• What is required
Nothing but the data, repeated exactly, belongs in the answer.

• Stored data
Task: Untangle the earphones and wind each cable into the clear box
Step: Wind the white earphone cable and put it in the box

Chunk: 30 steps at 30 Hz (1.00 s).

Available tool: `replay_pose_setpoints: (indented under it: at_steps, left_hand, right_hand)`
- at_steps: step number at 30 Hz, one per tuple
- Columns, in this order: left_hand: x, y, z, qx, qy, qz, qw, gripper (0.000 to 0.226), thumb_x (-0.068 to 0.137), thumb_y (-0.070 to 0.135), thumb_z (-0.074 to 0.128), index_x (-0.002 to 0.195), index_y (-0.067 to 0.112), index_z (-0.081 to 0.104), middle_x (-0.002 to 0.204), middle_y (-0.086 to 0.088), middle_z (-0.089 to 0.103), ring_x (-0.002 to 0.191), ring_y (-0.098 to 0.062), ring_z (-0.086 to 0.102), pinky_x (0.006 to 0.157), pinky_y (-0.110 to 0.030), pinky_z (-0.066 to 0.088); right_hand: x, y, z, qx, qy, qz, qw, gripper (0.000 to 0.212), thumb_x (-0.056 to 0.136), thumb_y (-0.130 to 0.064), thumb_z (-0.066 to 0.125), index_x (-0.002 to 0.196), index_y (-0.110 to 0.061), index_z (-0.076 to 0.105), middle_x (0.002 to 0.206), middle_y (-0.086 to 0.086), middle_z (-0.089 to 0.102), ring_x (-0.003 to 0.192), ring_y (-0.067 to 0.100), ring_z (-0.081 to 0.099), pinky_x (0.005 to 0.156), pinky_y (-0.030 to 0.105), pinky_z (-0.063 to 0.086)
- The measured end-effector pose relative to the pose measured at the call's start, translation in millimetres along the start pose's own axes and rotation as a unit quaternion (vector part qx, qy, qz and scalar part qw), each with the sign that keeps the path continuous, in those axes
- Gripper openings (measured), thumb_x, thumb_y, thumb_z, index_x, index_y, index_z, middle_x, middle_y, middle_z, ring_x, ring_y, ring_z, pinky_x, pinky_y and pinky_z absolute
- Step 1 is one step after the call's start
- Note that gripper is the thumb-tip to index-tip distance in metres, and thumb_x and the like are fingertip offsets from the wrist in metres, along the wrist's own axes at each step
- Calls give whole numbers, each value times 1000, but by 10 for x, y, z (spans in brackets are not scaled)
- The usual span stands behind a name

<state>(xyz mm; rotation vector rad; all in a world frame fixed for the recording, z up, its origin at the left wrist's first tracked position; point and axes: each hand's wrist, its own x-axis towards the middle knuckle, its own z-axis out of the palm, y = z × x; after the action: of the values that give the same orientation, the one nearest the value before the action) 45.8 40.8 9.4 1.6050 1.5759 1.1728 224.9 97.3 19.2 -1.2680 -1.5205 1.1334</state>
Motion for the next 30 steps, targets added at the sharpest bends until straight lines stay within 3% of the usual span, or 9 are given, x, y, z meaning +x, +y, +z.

• Written solution
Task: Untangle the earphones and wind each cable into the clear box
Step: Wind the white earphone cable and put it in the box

Chunk: 30 steps at 30 Hz (1.00 s).

Available tool: `replay_pose_setpoints: (indented under it: at_steps, left_hand, right_hand)`
- at_steps: step number at 30 Hz, one per tuple
- Columns, in this order: left_hand: x, y, z, qx, qy, qz, qw, gripper (0.000 to 0.226), thumb_x (-0.068 to 0.137), thumb_y (-0.070 to 0.135), thumb_z (-0.074 to 0.128), index_x (-0.002 to 0.195), index_y (-0.067 to 0.112), index_z (-0.081 to 0.104), middle_x (-0.002 to 0.204), middle_y (-0.086 to 0.088), middle_z (-0.089 to 0.103), ring_x (-0.002 to 0.191), ring_y (-0.098 to 0.062), ring_z (-0.086 to 0.102), pinky_x (0.006 to 0.157), pinky_y (-0.110 to 0.030), pinky_z (-0.066 to 0.088); right_hand: x, y, z, qx, qy, qz, qw, gripper (0.000 to 0.212), thumb_x (-0.056 to 0.136), thumb_y (-0.130 to 0.064), thumb_z (-0.066 to 0.125), index_x (-0.002 to 0.196), index_y (-0.110 to 0.061), index_z (-0.076 to 0.105), middle_x (0.002 to 0.206), middle_y (-0.086 to 0.086), middle_z (-0.089 to 0.102), ring_x (-0.003 to 0.192), ring_y (-0.067 to 0.100), ring_z (-0.081 to 0.099), pinky_x (0.005 to 0.156), pinky_y (-0.030 to 0.105), pinky_z (-0.063 to 0.086)
- The measured end-effector pose relative to the pose measured at the call's start, translation in millimetres along the start pose's own axes and rotation as a unit quaternion (vector part qx, qy, qz and scalar part qw), each with the sign that keeps the path continuous, in those axes
- Gripper openings (measured), thumb_x, thumb_y, thumb_z, index_x, index_y, index_z, middle_x, middle_y, middle_z, ring_x, ring_y, ring_z, pinky_x, pinky_y and pinky_z absolute
- Step 1 is one step after the call's start
- Note that gripper is the thumb-tip to index-tip distance in metres, and thumb_x and the like are fingertip offsets from the wrist in metres, along the wrist's own axes at each step
- Calls give whole numbers, each value times 1000, but by 10 for x, y, z (spans in brackets are not scaled)
- The usual span stands behind a name

<state>(xyz mm; rotation vector rad; all in a world frame fixed for the recording, z up, its origin at the left wrist's first tracked position; point and axes: each hand's wrist, its own x-axis towards the middle knuckle, its own z-axis out of the palm, y = z × x; after the action: of the values that give the same orientation, the one nearest the value before the action) 45.8 40.8 9.4 1.6050 1.5759 1.1728 224.9 97.3 19.2 -1.2680 -1.5205 1.1334</state>
Motion for the next 30 steps, targets added at the sharpest bends until straight lines stay within 3% of the usual span, or 9 are given, x, y, z meaning +x, +y, +z.

What has been written completes the answer.